What is needed: Write out each line below precisely, passing over the pictures.

Given material:
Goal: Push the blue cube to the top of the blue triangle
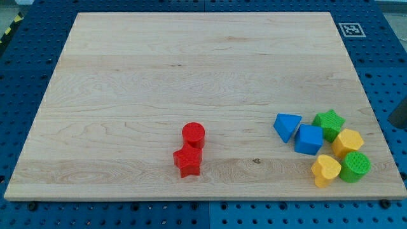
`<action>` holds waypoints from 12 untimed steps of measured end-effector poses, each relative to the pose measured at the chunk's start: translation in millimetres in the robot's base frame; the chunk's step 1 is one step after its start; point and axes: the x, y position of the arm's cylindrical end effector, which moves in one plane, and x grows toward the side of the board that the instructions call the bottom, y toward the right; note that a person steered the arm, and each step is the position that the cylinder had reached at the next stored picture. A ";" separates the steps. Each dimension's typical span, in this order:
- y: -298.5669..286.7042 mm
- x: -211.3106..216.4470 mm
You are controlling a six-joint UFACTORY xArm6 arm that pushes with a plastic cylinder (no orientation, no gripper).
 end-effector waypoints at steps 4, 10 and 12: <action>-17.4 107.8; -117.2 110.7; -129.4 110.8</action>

Exercise output:
Goal: Push the blue cube to the top of the blue triangle
`<action>` holds waypoints from 12 untimed steps of measured end-effector poses, each relative to the pose measured at the chunk's start: translation in millimetres in the robot's base frame; the chunk's step 1 is one step after its start; point and axes: the x, y position of the arm's cylindrical end effector, which moves in one plane, and x grows toward the side of the board that the instructions call the bottom, y toward the right; note that a person steered the arm, and each step is the position that the cylinder had reached at the next stored picture. A ";" separates the steps. Each dimension's typical span, in this order:
- y: -298.5669..286.7042 mm
- x: -211.3106..216.4470 mm
You are controlling a six-joint UFACTORY xArm6 arm that pushes with a plastic cylinder (no orientation, no gripper).
 end-effector waypoints at steps 4, 10 and 12: <action>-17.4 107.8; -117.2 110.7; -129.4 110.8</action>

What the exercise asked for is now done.